Give back exactly the lines of the entries below from the line with "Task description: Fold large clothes" to the line with "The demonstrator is", inclusive, and only those.
------------------------------------------------------------------------
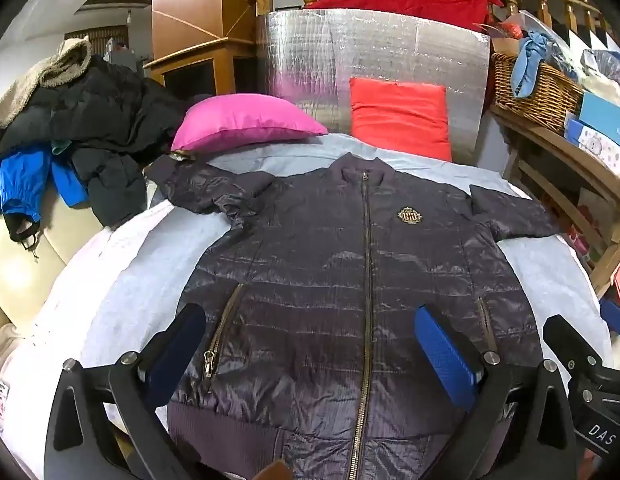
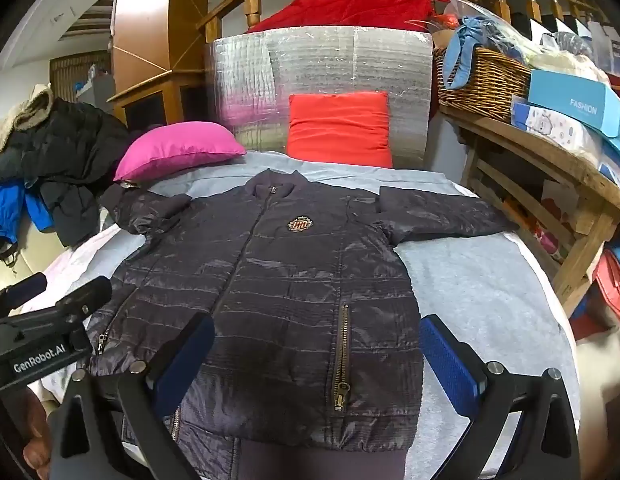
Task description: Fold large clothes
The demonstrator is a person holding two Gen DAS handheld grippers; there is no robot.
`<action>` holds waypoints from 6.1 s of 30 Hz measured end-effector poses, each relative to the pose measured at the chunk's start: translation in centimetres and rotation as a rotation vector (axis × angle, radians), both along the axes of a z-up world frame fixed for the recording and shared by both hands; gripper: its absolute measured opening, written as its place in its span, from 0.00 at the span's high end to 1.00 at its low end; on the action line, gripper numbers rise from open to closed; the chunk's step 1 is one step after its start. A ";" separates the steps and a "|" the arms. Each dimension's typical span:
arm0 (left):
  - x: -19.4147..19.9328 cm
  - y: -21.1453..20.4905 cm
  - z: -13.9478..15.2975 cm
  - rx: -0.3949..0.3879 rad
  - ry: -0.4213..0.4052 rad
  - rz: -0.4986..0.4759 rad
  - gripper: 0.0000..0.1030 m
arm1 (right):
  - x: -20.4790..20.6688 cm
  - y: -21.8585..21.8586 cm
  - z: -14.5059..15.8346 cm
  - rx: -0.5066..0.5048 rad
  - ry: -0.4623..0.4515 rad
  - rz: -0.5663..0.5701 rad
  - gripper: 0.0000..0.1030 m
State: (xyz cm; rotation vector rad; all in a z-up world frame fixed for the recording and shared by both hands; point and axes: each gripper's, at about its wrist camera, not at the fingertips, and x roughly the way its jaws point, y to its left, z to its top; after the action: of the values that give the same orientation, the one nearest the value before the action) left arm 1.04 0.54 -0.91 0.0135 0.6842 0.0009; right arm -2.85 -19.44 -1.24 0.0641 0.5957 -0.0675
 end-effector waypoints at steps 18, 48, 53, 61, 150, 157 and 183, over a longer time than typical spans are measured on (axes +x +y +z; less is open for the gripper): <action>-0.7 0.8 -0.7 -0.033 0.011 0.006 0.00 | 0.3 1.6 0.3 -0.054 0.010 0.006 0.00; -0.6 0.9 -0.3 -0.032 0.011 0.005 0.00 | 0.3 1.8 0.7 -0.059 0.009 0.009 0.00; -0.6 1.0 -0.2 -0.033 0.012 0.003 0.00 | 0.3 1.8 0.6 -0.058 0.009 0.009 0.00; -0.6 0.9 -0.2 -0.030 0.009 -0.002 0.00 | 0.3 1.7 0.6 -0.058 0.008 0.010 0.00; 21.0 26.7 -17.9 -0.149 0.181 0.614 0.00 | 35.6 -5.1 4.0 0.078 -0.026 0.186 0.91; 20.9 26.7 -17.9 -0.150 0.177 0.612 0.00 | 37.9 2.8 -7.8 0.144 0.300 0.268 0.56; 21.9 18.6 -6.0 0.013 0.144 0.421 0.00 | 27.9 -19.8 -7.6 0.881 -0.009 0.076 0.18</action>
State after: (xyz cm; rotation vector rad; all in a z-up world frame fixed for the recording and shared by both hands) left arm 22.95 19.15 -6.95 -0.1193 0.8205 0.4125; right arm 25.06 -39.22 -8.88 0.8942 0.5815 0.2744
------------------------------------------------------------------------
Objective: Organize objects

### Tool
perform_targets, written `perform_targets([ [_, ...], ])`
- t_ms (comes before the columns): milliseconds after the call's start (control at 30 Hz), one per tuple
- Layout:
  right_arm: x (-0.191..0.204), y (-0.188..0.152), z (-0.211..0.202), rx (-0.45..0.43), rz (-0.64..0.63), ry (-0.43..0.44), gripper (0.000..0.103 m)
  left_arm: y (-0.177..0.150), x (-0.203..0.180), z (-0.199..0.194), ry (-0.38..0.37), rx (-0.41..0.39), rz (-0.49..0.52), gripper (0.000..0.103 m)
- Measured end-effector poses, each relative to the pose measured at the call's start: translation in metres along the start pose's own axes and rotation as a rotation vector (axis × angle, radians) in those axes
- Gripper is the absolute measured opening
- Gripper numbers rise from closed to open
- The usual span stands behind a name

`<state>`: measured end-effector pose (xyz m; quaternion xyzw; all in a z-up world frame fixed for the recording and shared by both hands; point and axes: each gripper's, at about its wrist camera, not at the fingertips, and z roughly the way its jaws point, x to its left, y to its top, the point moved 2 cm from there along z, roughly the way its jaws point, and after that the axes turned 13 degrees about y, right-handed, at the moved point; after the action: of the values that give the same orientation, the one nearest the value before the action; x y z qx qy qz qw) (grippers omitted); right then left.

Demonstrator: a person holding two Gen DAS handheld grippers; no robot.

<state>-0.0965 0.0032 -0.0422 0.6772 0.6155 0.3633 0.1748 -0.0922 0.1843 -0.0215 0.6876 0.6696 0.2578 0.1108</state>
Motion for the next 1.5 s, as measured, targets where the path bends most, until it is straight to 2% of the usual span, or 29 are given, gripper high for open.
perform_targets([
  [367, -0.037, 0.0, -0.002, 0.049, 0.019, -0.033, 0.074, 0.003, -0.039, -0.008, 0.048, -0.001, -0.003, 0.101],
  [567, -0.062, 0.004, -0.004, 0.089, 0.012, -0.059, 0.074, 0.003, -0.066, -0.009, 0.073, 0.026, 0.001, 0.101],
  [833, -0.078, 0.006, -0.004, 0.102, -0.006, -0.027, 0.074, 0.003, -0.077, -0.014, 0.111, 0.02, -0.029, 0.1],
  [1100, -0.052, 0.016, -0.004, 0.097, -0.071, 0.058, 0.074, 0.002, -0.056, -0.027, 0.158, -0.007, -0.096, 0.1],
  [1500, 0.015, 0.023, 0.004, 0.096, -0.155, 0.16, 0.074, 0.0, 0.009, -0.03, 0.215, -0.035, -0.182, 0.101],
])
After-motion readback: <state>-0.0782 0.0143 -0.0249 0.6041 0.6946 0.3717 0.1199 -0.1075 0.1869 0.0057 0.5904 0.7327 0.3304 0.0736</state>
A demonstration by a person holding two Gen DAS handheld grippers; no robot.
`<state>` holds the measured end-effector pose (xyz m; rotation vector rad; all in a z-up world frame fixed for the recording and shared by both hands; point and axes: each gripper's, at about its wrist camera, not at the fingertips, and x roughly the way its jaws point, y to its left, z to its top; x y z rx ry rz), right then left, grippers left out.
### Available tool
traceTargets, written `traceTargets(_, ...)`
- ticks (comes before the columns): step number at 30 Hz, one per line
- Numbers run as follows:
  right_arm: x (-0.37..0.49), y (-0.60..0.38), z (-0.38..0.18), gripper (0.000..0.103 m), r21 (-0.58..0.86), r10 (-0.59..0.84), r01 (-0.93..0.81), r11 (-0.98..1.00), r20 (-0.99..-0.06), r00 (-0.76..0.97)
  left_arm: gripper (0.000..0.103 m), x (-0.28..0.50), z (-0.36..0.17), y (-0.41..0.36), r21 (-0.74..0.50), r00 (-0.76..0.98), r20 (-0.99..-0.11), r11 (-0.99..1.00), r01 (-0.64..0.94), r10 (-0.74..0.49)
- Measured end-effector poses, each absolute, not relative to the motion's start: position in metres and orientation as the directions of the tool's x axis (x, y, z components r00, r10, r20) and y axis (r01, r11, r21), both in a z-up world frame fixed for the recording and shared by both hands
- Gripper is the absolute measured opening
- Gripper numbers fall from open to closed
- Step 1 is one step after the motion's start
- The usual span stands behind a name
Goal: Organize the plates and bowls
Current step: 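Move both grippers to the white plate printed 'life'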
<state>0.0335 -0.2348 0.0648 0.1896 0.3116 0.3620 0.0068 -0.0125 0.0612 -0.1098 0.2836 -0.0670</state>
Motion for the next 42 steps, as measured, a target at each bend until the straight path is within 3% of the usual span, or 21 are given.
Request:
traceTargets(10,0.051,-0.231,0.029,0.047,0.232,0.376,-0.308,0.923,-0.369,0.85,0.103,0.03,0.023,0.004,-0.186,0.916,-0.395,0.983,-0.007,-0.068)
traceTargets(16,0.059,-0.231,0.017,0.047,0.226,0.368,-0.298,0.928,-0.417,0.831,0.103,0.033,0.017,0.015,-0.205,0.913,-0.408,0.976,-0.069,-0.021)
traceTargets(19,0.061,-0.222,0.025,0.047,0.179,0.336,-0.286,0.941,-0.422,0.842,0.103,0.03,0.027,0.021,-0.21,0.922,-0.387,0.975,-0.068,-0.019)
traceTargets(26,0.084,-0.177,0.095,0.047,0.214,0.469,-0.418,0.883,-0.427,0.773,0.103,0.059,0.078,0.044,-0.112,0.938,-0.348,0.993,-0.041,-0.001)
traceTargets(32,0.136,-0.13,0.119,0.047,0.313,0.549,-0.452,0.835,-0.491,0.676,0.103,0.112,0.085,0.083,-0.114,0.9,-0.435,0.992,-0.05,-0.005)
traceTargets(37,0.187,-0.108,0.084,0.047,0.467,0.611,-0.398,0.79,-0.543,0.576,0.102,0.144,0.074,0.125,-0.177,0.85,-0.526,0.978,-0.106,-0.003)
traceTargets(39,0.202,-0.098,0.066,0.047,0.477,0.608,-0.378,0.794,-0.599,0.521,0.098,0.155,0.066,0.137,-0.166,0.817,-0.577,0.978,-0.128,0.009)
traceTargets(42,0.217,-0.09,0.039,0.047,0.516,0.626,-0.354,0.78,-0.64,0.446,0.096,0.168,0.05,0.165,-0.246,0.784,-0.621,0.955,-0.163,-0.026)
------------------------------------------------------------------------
• **Answer space**:
Task description: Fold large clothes
The demonstrator is a person holding two Gen DAS handheld grippers; there is no robot.

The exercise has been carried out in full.